What is the rationale behind std.file.setAttributes ?

Marco Leise Marco.Leise at gmx.de
Fri Dec 27 20:01:46 PST 2013


Am Sat, 28 Dec 2013 04:44:30 +0100
schrieb Marco Leise <Marco.Leise at gmx.de>:

> Am Sat, 28 Dec 2013 03:50:45 +0100
> schrieb Martin Nowak <code at dawg.eu>:
> 
> > On 12/27/2013 12:12 PM, Marco Leise wrote:
> > > This is a case of the proverbial thin wrapper around a system
> > > function, as public API of Phobos.
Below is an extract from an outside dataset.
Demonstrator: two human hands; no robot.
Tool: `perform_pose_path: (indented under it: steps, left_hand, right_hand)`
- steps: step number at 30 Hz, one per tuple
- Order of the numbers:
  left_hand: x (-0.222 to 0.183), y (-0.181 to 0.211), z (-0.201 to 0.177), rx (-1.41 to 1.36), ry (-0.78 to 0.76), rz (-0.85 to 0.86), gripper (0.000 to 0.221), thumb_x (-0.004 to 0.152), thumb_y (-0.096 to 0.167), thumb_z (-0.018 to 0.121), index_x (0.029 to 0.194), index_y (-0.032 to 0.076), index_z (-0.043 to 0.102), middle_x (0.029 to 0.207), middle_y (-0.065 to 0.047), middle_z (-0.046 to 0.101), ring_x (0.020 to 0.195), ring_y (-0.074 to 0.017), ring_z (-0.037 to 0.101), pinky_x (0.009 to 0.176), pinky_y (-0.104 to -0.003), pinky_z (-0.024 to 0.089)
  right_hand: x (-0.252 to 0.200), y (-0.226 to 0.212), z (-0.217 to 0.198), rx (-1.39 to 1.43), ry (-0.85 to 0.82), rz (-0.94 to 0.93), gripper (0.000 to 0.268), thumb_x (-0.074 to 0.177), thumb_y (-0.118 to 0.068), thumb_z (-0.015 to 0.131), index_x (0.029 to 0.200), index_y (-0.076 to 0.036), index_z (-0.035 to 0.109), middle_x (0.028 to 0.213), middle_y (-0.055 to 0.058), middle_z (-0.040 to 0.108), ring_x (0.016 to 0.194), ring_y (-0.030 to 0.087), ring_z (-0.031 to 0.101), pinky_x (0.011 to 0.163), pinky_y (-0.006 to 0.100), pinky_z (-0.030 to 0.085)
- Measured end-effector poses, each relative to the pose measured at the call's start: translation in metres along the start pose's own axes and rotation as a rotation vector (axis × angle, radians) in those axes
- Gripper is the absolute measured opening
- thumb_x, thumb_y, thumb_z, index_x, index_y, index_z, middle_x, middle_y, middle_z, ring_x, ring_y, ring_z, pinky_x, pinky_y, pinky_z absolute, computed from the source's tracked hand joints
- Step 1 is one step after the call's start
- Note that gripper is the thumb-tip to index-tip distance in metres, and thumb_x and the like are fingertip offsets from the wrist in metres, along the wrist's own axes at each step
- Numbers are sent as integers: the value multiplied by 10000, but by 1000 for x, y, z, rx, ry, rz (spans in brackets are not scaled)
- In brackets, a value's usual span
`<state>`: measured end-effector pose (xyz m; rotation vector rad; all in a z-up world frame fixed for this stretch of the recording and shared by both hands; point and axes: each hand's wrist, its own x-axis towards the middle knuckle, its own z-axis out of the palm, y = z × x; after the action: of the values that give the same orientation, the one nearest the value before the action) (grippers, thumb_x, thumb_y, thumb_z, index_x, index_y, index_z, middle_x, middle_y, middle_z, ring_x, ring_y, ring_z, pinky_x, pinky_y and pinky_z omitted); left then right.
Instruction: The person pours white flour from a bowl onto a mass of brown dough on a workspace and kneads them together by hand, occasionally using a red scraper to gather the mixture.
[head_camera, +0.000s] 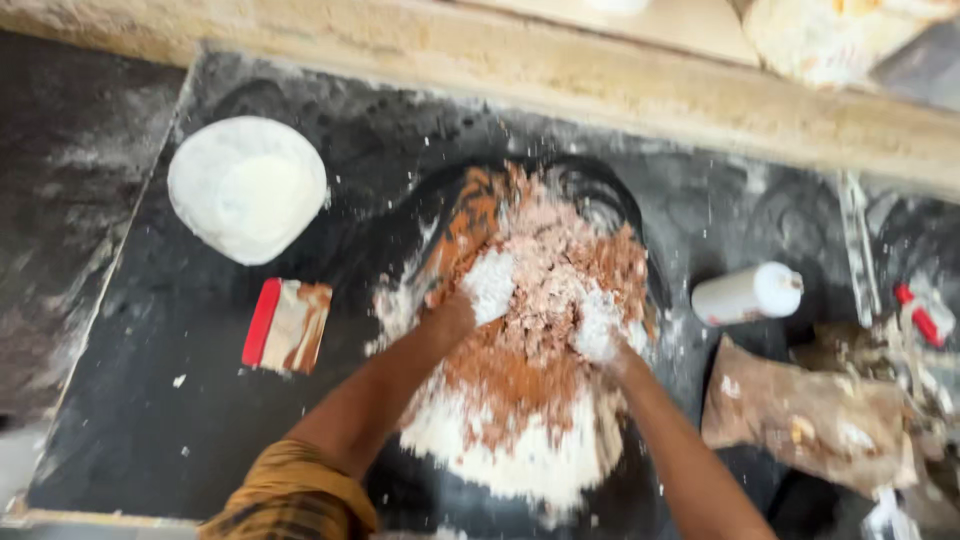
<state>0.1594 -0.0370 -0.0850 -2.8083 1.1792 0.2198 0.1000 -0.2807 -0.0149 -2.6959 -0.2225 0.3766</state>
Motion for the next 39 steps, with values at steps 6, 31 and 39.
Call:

Amongst the large set of
> > > operating system abstractions, this one is somewhat deceiving,
> > > because it looks the same on each platform, but the parameter
> > > has a different meaning on each system.
> > 
> > Yep, totally ugly but it's the counterpart to
> > http://dlang.org/phobos/std_file.html#.getAttributes.
> > So if I save these attributes in a std.zip archive I was missing the 
> > possibility to restore them.
> 
> Hi, thanks for replying here. So .zip files store file
> attributes as ints? Then they must also have a data member
> that denotes the originating operating system, right?
> Otherwise it would be impossible to correctly restore a .zip
> file from one system on another. (Given relative path names
> and compatible file name character sets.)
> And the file attributes need to be converted between systems
> as well. Otherwise it would create *very* bizarre effects when
> applying POSIX chmod attributes on a Windows machine.

Ok, so there is a compatibility field for the file attributes
in a .zip file. So a .zip extractor has to version(Windows/Posix)
anyway to check if the attributes for a given file are
compatible with the host OS. Couldn't SetFileAttributes and
chmod be called right there on the spot?